__ACTIVITY__
Take every line from the records below that includes the word "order".

Segment Start: RECORDS TO USE

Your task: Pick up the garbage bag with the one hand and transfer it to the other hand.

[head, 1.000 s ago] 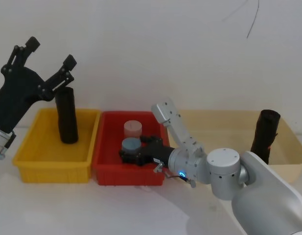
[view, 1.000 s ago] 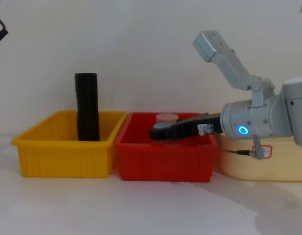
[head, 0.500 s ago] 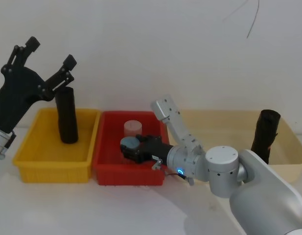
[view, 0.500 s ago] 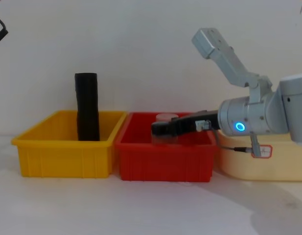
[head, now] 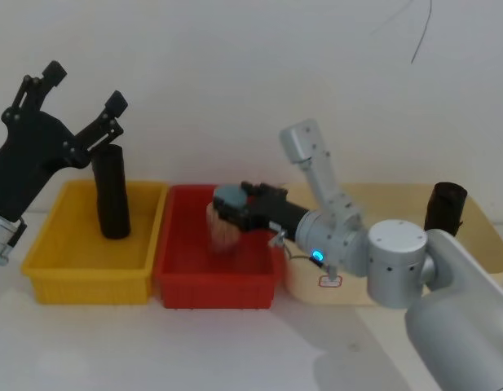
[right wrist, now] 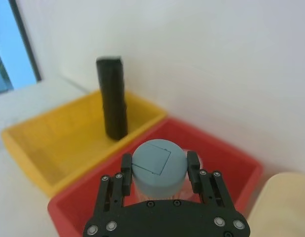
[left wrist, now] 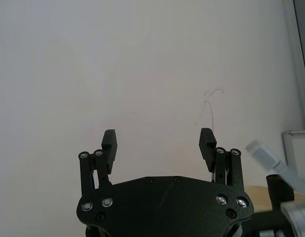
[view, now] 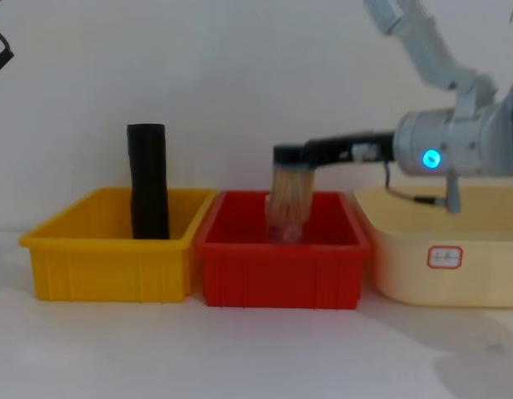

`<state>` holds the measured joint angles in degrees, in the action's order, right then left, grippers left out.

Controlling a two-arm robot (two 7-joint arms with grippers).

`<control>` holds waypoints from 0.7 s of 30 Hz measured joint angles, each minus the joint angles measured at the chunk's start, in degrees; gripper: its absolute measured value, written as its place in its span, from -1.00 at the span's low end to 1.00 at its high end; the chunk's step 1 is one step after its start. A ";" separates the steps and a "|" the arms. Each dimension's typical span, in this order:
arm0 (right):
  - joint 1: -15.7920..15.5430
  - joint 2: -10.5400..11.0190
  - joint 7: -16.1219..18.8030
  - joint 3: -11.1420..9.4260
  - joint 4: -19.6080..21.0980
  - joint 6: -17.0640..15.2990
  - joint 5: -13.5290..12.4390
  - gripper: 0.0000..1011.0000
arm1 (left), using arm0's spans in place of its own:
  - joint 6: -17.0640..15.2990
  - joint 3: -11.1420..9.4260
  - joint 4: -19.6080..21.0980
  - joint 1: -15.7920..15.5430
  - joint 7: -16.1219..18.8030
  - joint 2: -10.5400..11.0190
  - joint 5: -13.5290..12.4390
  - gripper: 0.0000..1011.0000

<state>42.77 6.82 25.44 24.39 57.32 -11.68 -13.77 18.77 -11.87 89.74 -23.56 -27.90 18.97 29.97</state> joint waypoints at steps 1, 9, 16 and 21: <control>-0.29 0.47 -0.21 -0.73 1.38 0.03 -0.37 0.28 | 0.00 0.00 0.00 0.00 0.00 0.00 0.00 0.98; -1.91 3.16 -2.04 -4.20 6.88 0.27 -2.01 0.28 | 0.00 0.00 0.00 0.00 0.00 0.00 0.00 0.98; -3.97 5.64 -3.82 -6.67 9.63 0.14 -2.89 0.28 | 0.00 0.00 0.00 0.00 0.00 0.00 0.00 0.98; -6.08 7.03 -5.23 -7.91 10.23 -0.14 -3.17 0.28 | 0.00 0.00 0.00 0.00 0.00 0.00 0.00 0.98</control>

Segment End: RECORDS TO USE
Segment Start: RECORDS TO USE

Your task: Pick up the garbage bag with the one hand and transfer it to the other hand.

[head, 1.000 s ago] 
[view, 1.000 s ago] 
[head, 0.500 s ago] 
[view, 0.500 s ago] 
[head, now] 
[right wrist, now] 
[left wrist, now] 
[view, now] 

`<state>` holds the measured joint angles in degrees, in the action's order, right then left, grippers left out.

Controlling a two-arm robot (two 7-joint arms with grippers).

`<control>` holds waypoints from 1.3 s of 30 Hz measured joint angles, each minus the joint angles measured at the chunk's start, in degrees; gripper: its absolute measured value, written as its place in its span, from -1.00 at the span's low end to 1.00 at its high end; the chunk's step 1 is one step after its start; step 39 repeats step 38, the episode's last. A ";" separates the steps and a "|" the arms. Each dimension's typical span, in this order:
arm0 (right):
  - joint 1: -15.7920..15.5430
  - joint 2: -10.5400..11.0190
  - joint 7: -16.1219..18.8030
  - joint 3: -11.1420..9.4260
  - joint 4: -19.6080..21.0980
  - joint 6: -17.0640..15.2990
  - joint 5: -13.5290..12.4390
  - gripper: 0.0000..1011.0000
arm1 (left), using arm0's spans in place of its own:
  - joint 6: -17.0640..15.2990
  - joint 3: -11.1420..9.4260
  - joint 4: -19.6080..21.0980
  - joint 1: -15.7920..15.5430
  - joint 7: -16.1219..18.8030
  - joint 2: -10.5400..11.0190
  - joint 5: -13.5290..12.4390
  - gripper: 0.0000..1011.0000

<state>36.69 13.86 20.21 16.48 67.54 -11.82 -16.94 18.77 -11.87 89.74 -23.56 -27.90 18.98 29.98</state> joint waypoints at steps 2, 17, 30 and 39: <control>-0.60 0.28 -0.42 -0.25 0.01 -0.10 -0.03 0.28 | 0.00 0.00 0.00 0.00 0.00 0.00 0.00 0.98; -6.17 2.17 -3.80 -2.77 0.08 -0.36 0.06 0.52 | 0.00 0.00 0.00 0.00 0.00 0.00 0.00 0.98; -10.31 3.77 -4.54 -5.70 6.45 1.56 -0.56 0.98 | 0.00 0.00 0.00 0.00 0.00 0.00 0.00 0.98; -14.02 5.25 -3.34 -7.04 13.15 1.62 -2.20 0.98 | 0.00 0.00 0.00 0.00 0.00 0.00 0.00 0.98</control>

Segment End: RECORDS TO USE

__SOLUTION TO THE PROBLEM__
`<state>` holds the measured joint angles in degrees, in the action's order, right then left, grippers left out.
`<control>` holds waypoints from 0.7 s of 30 Hz measured joint angles, each minus the joint angles measured at the chunk's start, in degrees; gripper: its absolute measured value, written as its place in its span, from -1.00 at the span's low end to 1.00 at its high end; the chunk's step 1 is one step after its start. A ";" separates the steps and a "|" the arms. Each dimension's typical span, in this order:
`<state>` holds the measured joint angles in degrees, in the action's order, right then left, grippers left out.
`<control>` holds waypoints from 1.3 s of 30 Hz measured joint angles, each minus the joint angles measured at the chunk's start, in degrees; gripper: its absolute measured value, written as its place in its span, from -1.00 at the span's low end to 1.00 at its high end; the chunk's step 1 is one step after its start; step 39 repeats step 38, the episode's last. A ";" separates the steps and a "|" the arms. Each dimension's typical span, in this order:

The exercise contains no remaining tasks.